● **Work task**: Copy out every line of the data exactly; do not include the images.
[Dataset extract — start]
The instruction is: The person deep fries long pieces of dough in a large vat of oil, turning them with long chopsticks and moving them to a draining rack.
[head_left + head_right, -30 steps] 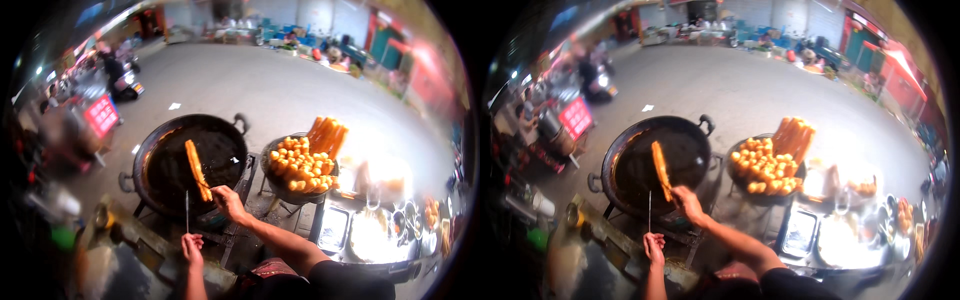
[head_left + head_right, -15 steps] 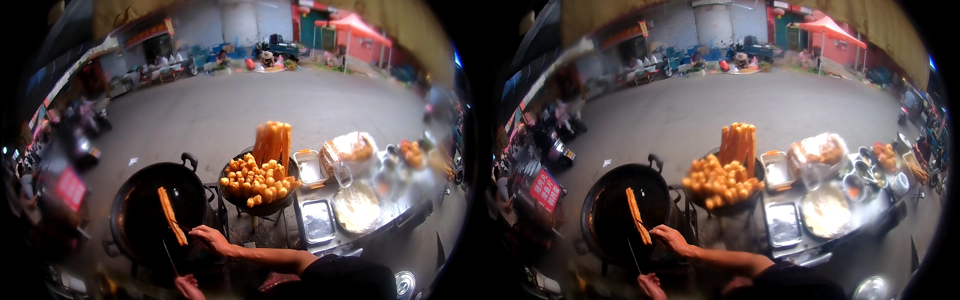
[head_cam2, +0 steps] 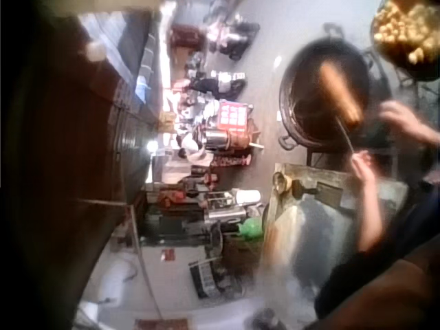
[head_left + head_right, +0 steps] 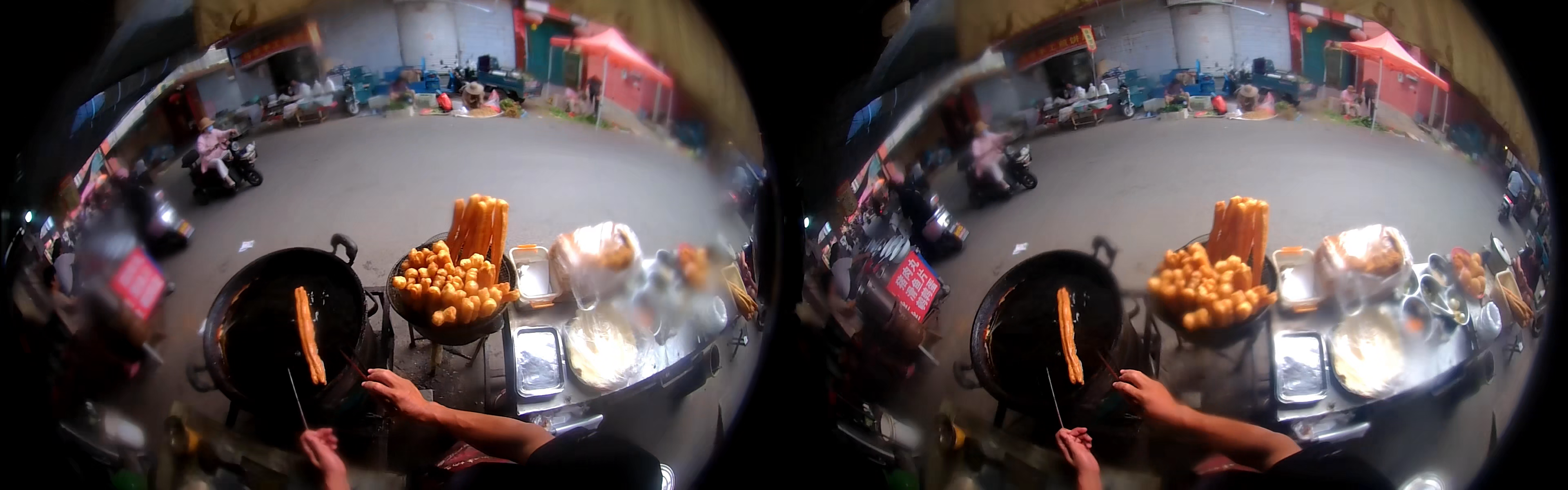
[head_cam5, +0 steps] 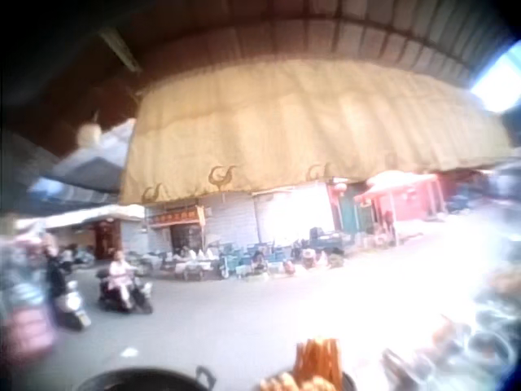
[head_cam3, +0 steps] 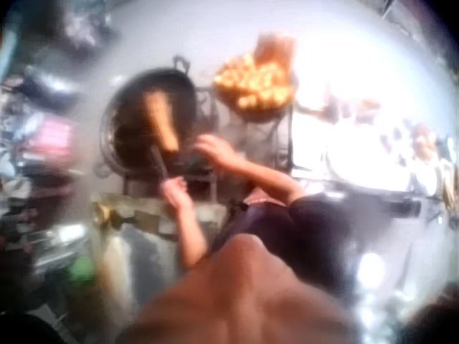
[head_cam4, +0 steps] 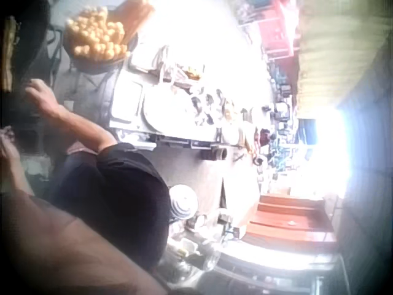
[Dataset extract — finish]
● **Written solution**:
The instruction is: The person deep fries long pieces of dough in a large vat of oil, turning them with long chopsticks and moving them to a draining rack.
[head_left + head_right, -30 steps] 
[head_left + head_right, -15 steps] 
[head_cam2, +0 steps] 
[head_left + head_right, +0 steps] 
[head_cam5, +0 steps] 
[head_cam3, +0 steps] 
[head_cam4, +0 steps] 

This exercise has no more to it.